Os nacionalistas turcos usaram o assassinato do prefeito da cidade de Malatya como desculpa para provocar os muçulmanos residentes na cidade contra os alevitas. De acordo com os depoimentos de testemunhas publicados pela Alevinet.com, foi assim que o massacre aconteceu:
Na manhã de 18 de abril, quando os ataques contra alevitas estavam aumentando, o Alcorão estava sendo recitado pelos alto-falantes da mesquita local. Então, um grupo de nacionalistas turcos, durante o dia, anunciava repetidamente em alto-falantes: “Estamos perdendo nossa religião. Eles também estão colocando bombas nas mesquitas”. Cerca de 20.000 pessoas se reuniram na cidade para atacar os alevitas.
Os mascarados no meio da multidão começaram a atacar e incendiar casas, escritórios e negócios pertencentes a alevitas e esquerdistas previamente assinalados. Os agressores também atacaram e destruíram edifícios de alguns partidos políticos, sindicatos, associações, jornais, gráficas, restaurantes que vendiam bebidas alcoólicas e lojas.
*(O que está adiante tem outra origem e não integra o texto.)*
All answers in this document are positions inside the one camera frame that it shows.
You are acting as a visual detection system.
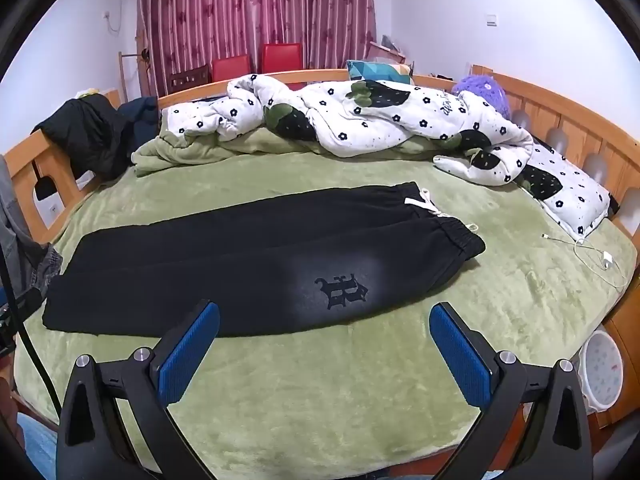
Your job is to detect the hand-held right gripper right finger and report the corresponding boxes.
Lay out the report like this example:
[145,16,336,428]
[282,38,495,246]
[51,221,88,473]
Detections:
[429,302,593,480]

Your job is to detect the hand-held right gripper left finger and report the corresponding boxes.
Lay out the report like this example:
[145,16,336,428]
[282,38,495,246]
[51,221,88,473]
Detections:
[56,299,221,480]

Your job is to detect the black pants with drawstring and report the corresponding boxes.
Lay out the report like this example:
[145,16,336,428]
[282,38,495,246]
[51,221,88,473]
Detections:
[41,181,487,338]

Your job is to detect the grey garment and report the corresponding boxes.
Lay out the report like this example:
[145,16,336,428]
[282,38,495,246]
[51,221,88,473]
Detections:
[0,155,63,306]

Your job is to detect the green bed blanket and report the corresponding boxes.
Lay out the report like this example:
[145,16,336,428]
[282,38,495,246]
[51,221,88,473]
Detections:
[12,127,638,480]

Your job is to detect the person's blue jeans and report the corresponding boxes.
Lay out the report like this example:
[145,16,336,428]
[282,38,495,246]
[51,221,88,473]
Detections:
[17,410,61,480]

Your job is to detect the folded green blanket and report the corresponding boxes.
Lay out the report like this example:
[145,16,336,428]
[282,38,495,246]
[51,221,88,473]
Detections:
[131,127,281,178]

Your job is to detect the white floral pillow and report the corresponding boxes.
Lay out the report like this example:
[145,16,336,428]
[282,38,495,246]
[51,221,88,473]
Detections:
[517,142,612,241]

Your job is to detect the black jacket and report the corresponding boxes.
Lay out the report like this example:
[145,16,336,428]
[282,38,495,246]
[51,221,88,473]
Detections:
[31,95,132,181]

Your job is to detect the dark blue garment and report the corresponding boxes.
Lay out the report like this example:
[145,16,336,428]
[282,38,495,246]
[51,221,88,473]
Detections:
[117,96,161,141]

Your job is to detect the white floral quilt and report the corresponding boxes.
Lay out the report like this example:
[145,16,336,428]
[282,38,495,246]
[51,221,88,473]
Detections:
[165,74,535,188]

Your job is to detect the purple fluffy cushion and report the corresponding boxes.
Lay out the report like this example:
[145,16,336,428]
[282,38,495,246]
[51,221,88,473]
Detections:
[452,76,512,120]

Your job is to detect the red chair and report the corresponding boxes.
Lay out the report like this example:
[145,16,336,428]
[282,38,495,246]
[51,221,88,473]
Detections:
[212,54,251,83]
[262,42,304,75]

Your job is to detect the wooden coat rack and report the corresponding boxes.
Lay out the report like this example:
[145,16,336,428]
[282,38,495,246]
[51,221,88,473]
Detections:
[118,30,153,98]

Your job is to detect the teal patterned pillow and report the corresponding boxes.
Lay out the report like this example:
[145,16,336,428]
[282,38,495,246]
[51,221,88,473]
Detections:
[346,60,415,86]

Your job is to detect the brown cardboard box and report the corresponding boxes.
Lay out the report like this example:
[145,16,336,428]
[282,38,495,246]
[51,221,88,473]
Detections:
[367,35,411,63]

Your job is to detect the red striped curtain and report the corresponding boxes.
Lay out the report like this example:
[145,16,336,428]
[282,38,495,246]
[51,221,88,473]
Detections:
[136,0,377,98]

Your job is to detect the white charger cable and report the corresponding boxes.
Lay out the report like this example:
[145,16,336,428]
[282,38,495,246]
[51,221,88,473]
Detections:
[542,232,631,291]

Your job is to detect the wooden bed frame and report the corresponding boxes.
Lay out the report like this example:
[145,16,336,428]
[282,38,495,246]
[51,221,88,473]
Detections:
[0,64,640,341]

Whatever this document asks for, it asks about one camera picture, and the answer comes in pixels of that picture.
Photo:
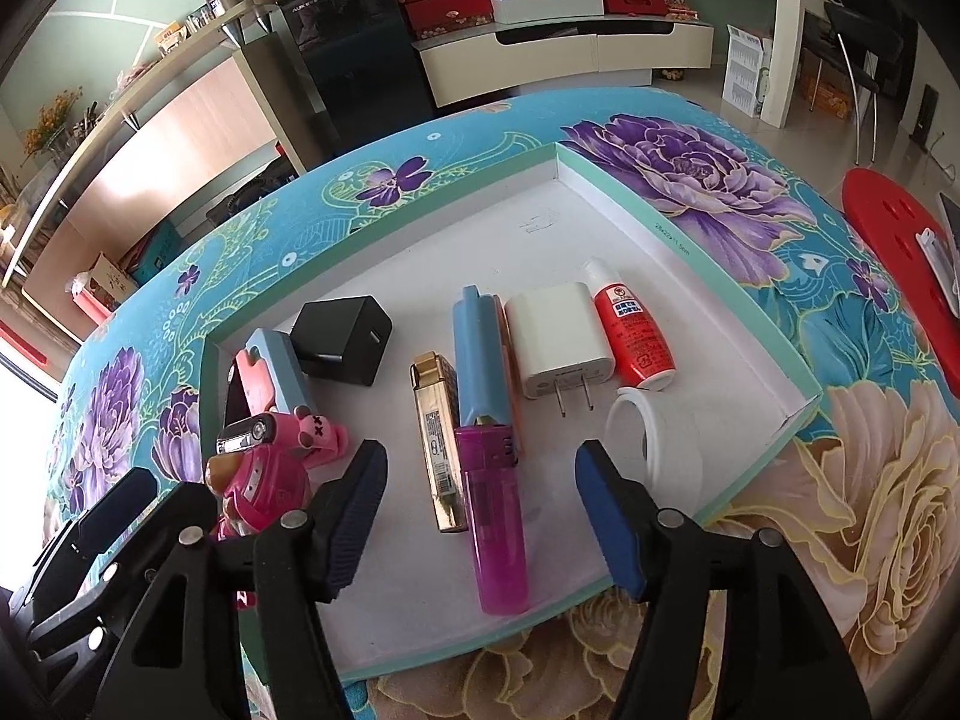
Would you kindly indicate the black charger cube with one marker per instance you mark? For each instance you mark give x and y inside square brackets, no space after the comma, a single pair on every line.
[337,337]

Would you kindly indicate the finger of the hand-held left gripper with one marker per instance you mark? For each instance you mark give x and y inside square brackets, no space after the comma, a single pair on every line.
[184,502]
[112,502]

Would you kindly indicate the red gift box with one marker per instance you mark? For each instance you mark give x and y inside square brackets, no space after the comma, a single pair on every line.
[450,15]

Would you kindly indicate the flat red box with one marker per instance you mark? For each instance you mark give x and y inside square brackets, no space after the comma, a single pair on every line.
[645,1]

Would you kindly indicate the white flat box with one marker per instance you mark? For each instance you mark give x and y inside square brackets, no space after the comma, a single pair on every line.
[547,6]

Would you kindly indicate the white packet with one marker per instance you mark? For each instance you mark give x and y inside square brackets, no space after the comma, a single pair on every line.
[941,247]

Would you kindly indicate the white desk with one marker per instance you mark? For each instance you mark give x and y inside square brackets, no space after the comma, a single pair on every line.
[787,22]

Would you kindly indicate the black bag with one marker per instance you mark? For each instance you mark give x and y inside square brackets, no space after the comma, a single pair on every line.
[251,199]

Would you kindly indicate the white printed carton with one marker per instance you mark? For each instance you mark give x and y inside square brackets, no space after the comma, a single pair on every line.
[746,71]

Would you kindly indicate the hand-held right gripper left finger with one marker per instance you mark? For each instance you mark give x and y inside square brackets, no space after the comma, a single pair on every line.
[352,517]

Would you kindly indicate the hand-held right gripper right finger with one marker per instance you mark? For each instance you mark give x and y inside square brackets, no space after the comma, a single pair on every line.
[607,510]

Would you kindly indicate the teal white cardboard box lid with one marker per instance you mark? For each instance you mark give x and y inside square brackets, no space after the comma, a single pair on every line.
[525,255]

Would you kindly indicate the black chair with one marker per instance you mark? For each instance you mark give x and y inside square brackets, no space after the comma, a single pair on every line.
[862,37]

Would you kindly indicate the pink toy bear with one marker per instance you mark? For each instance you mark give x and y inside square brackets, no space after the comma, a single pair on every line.
[262,487]

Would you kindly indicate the orange box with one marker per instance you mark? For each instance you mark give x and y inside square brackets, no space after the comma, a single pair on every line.
[825,94]

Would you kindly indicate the white television stand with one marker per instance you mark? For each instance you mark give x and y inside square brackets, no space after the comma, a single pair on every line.
[562,60]

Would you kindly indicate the white charger plug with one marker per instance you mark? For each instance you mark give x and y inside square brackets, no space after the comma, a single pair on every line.
[555,337]

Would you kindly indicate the black toy car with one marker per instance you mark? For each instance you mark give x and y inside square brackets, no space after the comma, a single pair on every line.
[238,397]

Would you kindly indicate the red glue bottle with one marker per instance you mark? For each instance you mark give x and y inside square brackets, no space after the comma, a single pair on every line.
[637,337]

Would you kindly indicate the brown cardboard box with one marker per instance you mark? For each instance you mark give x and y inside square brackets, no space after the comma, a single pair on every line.
[114,274]

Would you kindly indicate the wooden sideboard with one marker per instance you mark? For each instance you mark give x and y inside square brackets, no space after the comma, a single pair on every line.
[172,142]

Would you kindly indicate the pink translucent lighter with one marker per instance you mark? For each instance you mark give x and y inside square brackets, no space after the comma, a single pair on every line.
[499,532]

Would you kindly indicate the yellow flower bouquet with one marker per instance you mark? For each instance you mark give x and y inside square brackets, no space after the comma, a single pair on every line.
[52,116]

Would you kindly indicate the black cabinet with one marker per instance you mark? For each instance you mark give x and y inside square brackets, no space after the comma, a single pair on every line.
[360,67]

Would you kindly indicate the red round stool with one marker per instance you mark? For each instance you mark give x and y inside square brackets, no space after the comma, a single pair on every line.
[877,217]

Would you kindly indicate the black router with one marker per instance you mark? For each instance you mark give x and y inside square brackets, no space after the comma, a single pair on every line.
[926,112]

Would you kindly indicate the gold patterned lighter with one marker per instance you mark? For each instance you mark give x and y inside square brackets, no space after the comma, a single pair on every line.
[439,457]
Um número total de 960 empresas e casas foram danificadas – 100 delas foram totalmente destruídas. Dezenas de veículos também foram atacados. O custo dos danos foi estimado em 100 milhões de liras turcas.
Massacre de Sivas de 1978
Sob o mesmo governo do CHP liderado por Ecevit, outro massacre foi realizado contra a comunidade alevita – desta vez na província de Sivas. Um grupo de muçulmanos fundamentalistas e nacionalistas turcos atacou o bairro Alibaba, povoado por alevitas, de 3 a 4 de setembro de 1978.
Segundo o sociólogo Feza Erdendogdu, doze alevitas foram mortos e 200 feridos. Mais de 100 casas e locais de trabalho pertencentes a alevitas foram atacados e danificados e 75 pessoas foram detidas.
Massacre de Maras em 1978
Um olhar mais atento à história da Turquia revela que uma das políticas mais rotineiras e consistentes do Estado turco tem sido assassinar seus cidadãos alevitas ou fechar os olhos enquanto eles são atacados.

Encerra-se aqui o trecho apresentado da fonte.